Sheet Pan - Baked Egg Squares (Dairy-Free Option)
- Stacie Mylonas
- Mar 17
- 2 min read
A simple, high-protein breakfast you can prep ahead. Light, fluffy, and easy to customize with whatever vegetables or add-ins you have on hand.

INGREDIENTS
Olive oil
Parchment paper (for easier clean-up)
10 whole eggs
1 cup egg whites
Creamy Base (choose one):
Option 1 (dairy-free):
1 (300 g) block soft tofu (organic when possible)
1 tablespoon nutritional yeast
1 teaspoon apple cider vinegar
juice from ½ lemon
½ teaspoon salt
Option 2 (original):
1½ cups cottage cheese (2% or 4%)
Seasoning:
Salt, to taste
Black pepper, to taste
Optional Add-Ins:
Chopped vegetables (spinach, peppers, onions, mushrooms, etc.)
Fresh herbs (chives, parsley, dill)
Shredded cheese 3/4 cup (optional)
INSTRUCTIONS
Preheat oven to 350°F (175°C).Line a medium-sized rimmed baking sheet or any pan with a lip with parchment paper and lightly mist with oil
If using the tofu version:
Add tofu, nutritional yeast, apple cider vinegar, lemon juice, and salt to a high-speed blender.

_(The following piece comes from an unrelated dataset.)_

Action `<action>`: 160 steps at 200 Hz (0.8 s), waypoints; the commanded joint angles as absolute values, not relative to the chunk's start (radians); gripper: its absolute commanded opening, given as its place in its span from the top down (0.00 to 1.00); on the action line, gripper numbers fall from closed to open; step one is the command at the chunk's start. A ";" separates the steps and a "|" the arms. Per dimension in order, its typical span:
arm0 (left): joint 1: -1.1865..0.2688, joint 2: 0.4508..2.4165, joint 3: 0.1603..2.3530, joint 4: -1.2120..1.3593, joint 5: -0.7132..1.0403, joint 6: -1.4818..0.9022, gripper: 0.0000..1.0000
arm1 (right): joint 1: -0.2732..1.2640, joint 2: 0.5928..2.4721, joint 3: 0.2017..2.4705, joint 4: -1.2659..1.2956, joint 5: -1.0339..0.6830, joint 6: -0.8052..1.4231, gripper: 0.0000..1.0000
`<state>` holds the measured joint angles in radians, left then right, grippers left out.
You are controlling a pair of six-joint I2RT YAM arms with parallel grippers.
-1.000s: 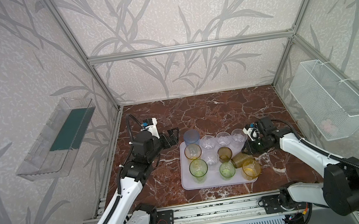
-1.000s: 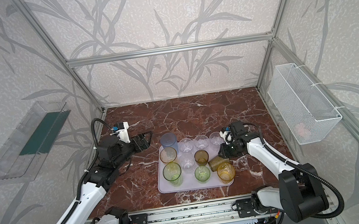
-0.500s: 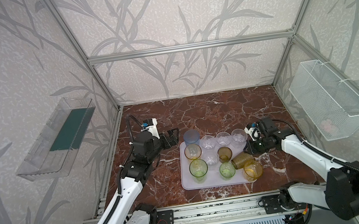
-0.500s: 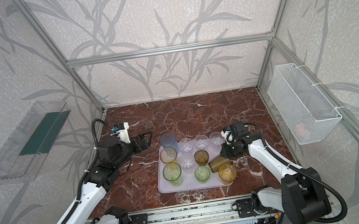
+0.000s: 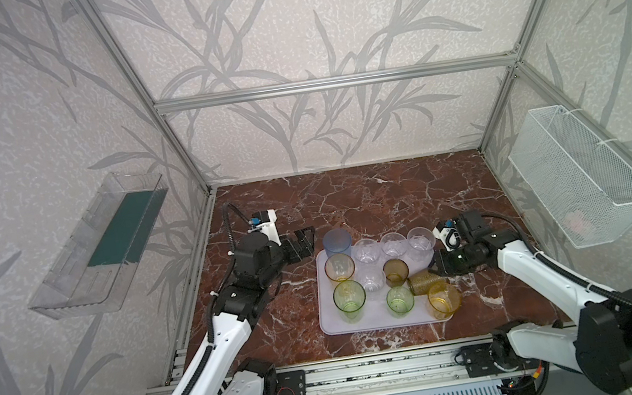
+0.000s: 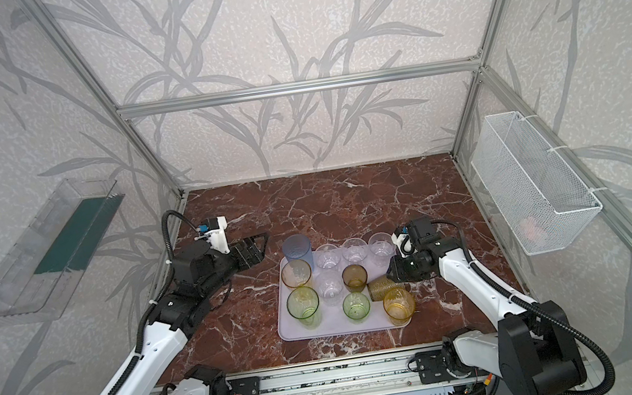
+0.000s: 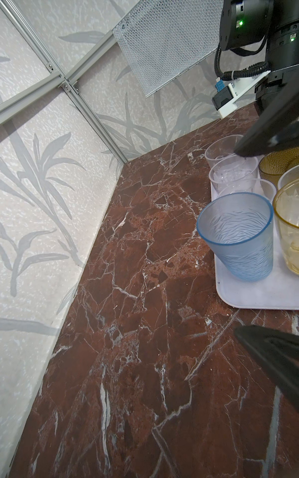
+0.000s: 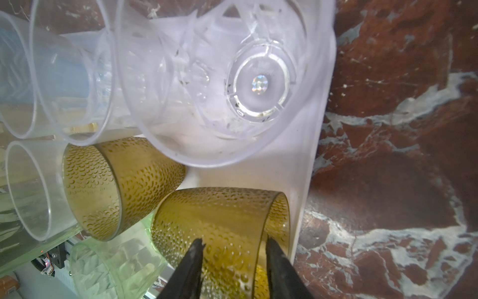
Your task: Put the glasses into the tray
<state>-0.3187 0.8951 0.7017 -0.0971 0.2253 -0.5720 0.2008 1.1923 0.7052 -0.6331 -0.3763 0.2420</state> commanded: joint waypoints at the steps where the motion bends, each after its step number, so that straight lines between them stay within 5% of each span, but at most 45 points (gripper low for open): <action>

Blend until smooth and creamy.
Add the eggs and egg whites to the blender and blend briefly until fully combined.
Pour the mixture into the prepared pan. Add any chopped vegetables, herbs, or cheese evenly over top.
Bake for 15–20 minutes, or until the eggs are set in the centre.
Let cool for at least 10 minutes before slicing into squares.
WHY I LOVE THIS RECIPE
Anything I can easily meal prep is a win. It's easy to grab and go, and ticks off all the boxes. It gives you a solid start to the day with a strong nutritional win early.
It sets the tone for better choices. Starting your day with protein and structure helps regulate appetite, energy, and cravings. A solid start tends to carry into the rest of the day.
Protein-forward without being heavy. Supports blood sugar stability and sustained energy.
Flexible and customizable. Dairy-free, vegetarian, higher-fat... you can adjust it based on your needs and preferences.
Digestive-friendly. Blending makes it easier to break down and absorb.
MACRO ESTIMATES (per serving, approx. 1/8 of recipe)
Using tofu version, no added cheese or veggies
Calories: ~130–150
Protein: ~13–15 g
Fat: ~7–9 g
Carbohydrates: ~2–3 g
Using cottage cheese version
Calories: ~140–170
Protein: ~14–17 g
Fat: ~8–10 g
Carbohydrates: ~3–4 g
TIPS & NOTES
You can make this:
With cottage cheese
With the tofu blend
Or without either for a simpler version
The tofu version creates a light, dairy-free texture while still adding creaminess and protein.
Don’t overbake, keep the centre just set for best texture.
Serving ideas:
Top with avocado and sprouts
Use in a breakfast sandwich
Pair with a simple side salad for a balanced meal
STORAGE
Store in an airtight container in the fridge for up to 3 days
Reheat in the microwave for 60–90 seconds
Protein leads, everything else follows. We don’t rush the reset. We anchor it, starting with breakfast.